Even with such recent success, if climate bonds are going to accomplish their purpose of galvanizing governments and the public into action to mitigate climate change, then issuance must continue to grow; even after years of rapid growth, climate bonds remain a relatively small part of the overall multi-trillion dollar bond universe.
So far, corporations are responsible for the majority of climate bonds, with most of those companies focused on developing and deploying renewable energy technologies, mainly solar and wind. However, this need not be the case, and the municipal bond market offers one avenue for the rapid diversification of the climate bond universe. Municipal bonds are a sizable part of the global bond market and continue to enjoy investor confidence: green bond supporters stand to gain only if they can convince municipalities to issue climate bonds.

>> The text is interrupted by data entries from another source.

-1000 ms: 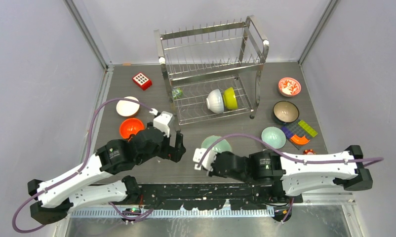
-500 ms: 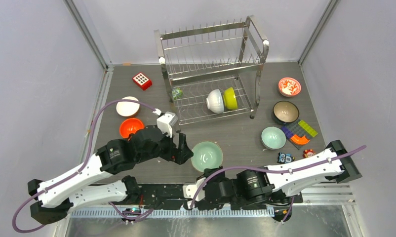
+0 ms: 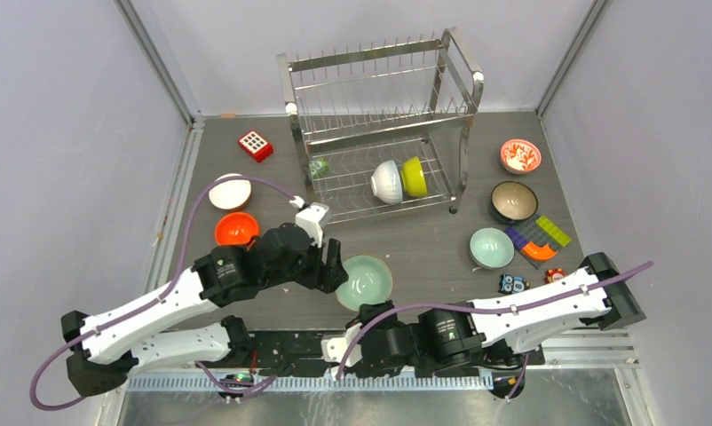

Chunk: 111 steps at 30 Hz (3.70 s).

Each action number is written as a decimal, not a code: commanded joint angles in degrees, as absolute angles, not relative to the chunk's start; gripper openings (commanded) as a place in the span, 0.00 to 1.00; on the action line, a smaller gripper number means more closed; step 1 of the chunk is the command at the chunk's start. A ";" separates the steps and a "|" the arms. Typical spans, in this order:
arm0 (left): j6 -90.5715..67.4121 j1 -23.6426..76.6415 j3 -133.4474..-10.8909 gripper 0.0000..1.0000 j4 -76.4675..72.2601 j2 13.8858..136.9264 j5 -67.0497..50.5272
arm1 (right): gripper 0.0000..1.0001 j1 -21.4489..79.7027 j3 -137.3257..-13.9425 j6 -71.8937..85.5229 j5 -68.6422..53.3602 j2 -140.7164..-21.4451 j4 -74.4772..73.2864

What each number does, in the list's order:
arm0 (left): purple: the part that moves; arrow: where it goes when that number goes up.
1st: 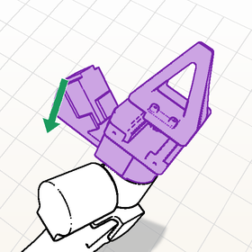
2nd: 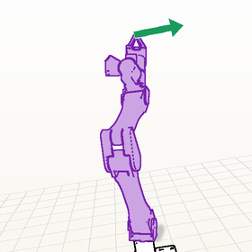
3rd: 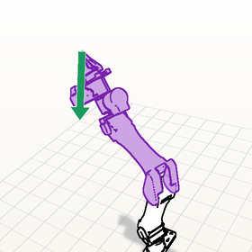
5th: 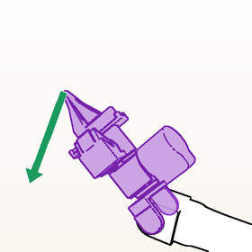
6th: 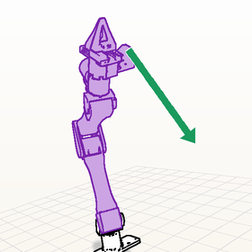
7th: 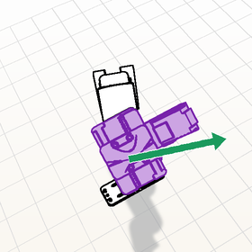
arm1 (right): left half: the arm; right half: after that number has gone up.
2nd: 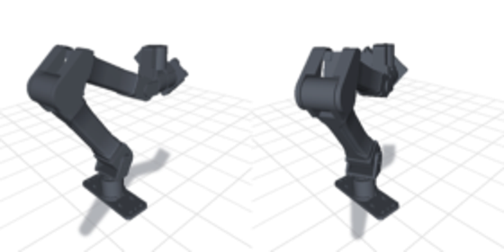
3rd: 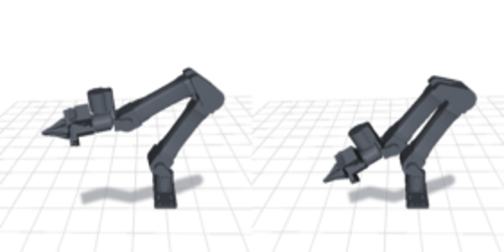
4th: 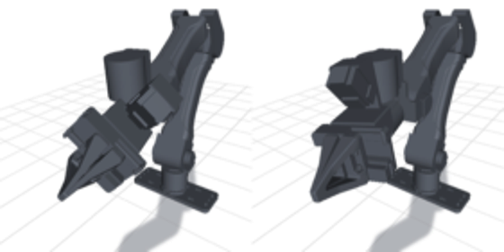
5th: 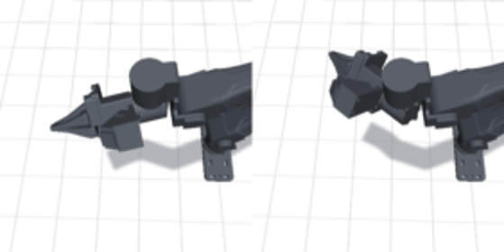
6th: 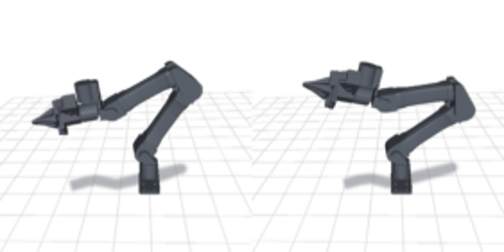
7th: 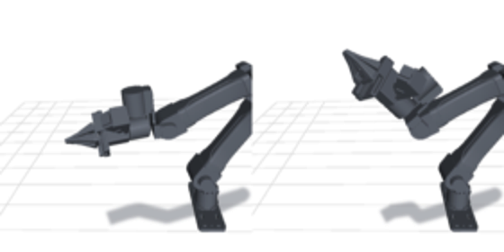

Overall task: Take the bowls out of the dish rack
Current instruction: Place the bowl at the center of the board.

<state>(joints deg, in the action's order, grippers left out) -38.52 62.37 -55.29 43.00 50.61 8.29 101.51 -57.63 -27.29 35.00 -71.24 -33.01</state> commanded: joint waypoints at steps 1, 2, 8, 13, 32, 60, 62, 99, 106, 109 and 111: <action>-37.53 62.37 -56.45 0.64 40.61 52.11 6.78 | 0.01 101.85 -60.70 -30.19 37.17 -70.96 -29.36; -37.53 62.40 -56.52 0.64 40.61 52.48 6.66 | 0.01 101.81 -60.75 -30.35 37.17 -71.15 -29.23; -37.17 62.38 -56.54 0.56 41.85 54.67 7.37 | 0.01 101.81 -60.44 -30.35 37.24 -71.37 -28.29; -37.18 62.49 -55.24 0.41 40.91 55.45 7.67 | 0.01 101.85 -59.81 -30.23 37.61 -70.93 -26.90; -39.84 62.45 -53.57 0.00 40.44 53.81 9.76 | 0.32 101.85 -61.96 -28.20 37.49 -72.19 -28.86; -44.79 62.34 -50.40 0.00 53.17 32.84 38.40 | 1.00 75.98 -74.82 30.12 27.39 -62.47 -28.75; -45.73 62.38 -49.54 0.00 54.26 31.83 38.78 | 1.00 74.57 -71.68 33.45 28.58 -60.45 -28.25; -62.33 62.40 -41.84 0.00 45.80 37.97 31.13 | 0.45 72.49 -67.31 48.00 26.84 -81.66 -24.42; -62.65 62.40 -40.80 0.00 44.17 37.45 30.37 | 0.39 72.51 -66.75 48.40 25.83 -82.62 -25.92; -62.60 62.39 -40.69 0.00 43.85 37.74 30.08 | 0.35 72.43 -66.44 48.54 25.50 -82.82 -25.75; -62.55 62.40 -40.61 0.00 43.54 37.94 29.72 | 0.31 72.51 -66.43 48.60 25.13 -83.24 -25.81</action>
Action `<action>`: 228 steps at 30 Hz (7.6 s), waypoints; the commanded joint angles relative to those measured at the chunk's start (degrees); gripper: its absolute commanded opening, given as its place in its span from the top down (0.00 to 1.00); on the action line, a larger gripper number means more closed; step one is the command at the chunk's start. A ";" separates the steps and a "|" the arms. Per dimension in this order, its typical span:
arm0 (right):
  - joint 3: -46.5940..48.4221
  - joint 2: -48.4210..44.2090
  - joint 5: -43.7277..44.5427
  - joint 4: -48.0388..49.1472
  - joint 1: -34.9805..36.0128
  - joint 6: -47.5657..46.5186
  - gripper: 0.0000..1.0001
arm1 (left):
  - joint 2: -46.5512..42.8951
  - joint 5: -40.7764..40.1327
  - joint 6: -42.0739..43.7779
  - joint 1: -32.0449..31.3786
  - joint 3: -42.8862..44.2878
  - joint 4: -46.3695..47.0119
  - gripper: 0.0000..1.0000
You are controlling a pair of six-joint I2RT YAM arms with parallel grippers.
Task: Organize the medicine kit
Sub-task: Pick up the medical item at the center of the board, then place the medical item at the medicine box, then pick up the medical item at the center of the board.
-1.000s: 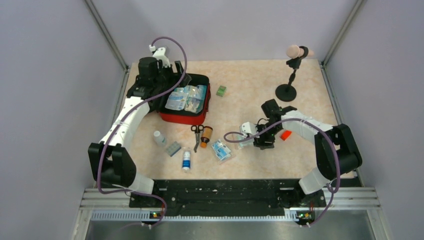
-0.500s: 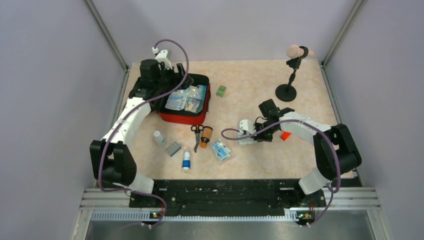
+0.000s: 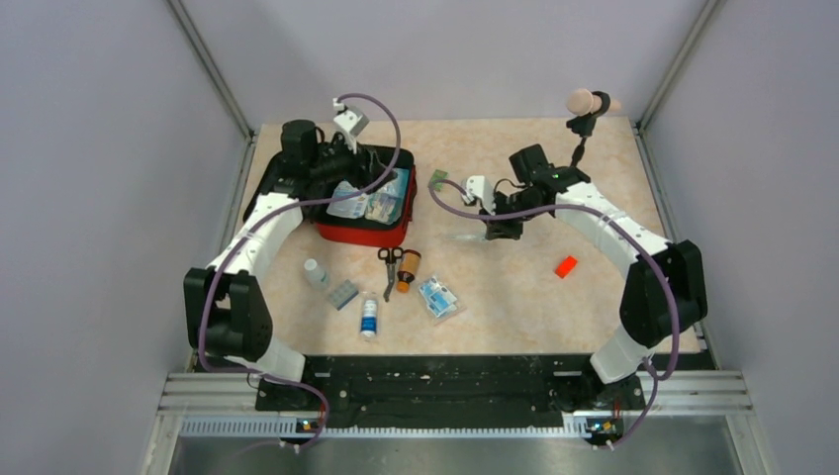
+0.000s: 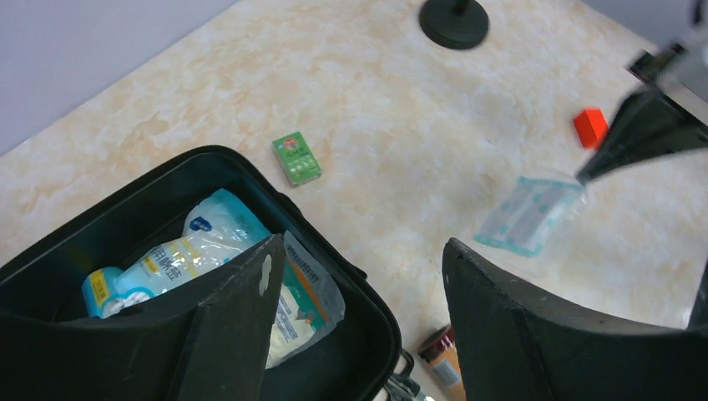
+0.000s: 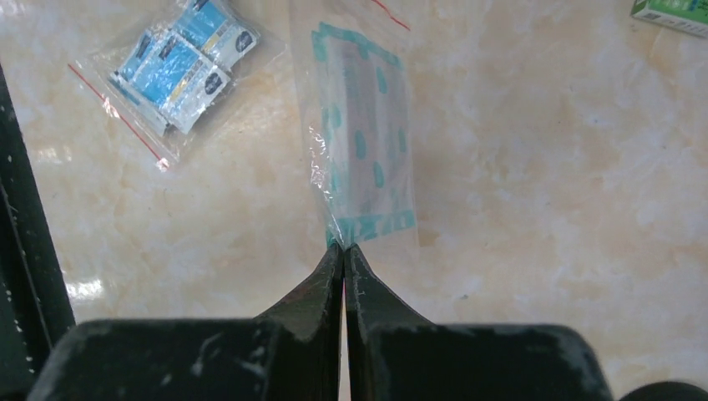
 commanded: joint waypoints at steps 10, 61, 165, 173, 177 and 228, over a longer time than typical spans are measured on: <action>9.43 6.38 -11.23 3.19 -0.98 13.03 1.00 | -2.74 19.94 52.33 -3.36 3.39 -25.80 0.37; 16.28 6.97 -8.95 11.01 -7.66 35.88 0.30 | 6.43 3.07 53.28 -10.10 8.57 -19.56 1.00; 7.86 17.09 -9.03 9.43 2.13 32.97 0.47 | -14.25 -20.72 -10.42 -0.02 -14.46 -12.37 0.01; 13.24 24.76 -12.72 6.70 3.26 31.27 0.44 | -15.25 -16.91 -20.65 7.13 -16.33 -1.86 0.06; 15.56 26.84 -15.19 5.36 3.28 30.91 0.43 | -15.35 -16.23 -20.45 7.60 -16.33 -1.48 0.16; 4.20 12.56 18.02 8.60 15.03 32.26 1.00 | -14.83 -11.27 -35.49 15.37 -22.39 8.54 0.10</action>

While the Commonwealth of Massachusetts has had success issuing green bonds in the past, municipalities have yet to fully embrace the benefits of climate bonds and green financing. As noted by a recent Climate Bonds Initiative report, municipalities in particular stand to gain from green bonds—60% of greenhouse gas emissions occur in cities. It is widely accepted that to remain within two degrees of warming will require renovating and retrofitting a large amount of the existing American infrastructure. Climate bonds can serve as one way for municipal governments to finance this goal.
Recently, there has been evidence that municipal governments, in addition to Massachusetts, have begun to recognize the potential benefit of climate bonds. In particular, Central Puget Sound Regional Transit Authority has announced a USD 923 million green bond offering to help finance environmentally conscious transportation-related projects in the Seattle area. The bonds were reviewed by Sustainalytics and received their approval as “robust and credible.” This will be the largest green bond issued by a municipality to date, and should serve to signal to other municipalities the ability of green markets to raise capital for cities.
Central Puget Sound Regional Transit Authority’s bond offering is also significant because it points to the ability of the green bond market to help advance and implement clean transportation technology. Transportation-related emissions account for over one-fourth of all greenhouse gas emissions, and any credible plan to limit climate change will require changing how the world moves people and freight. Increasingly, energy companies are using climate bonds to finance solar and other renewable technologies. However, the transportation sector has not truly explored green bonds as a source of financing. It is to be hoped that Seattle’s offering signals a turning point.
Regardless of the below-expected green bond issuance so far this year, it is reasonable to expect that climate bonds will become an increasingly mainstream financial instrument in the years to come. The market is diversifying and expanding, and will continue to serve as a preferable way to finance the energy revolution.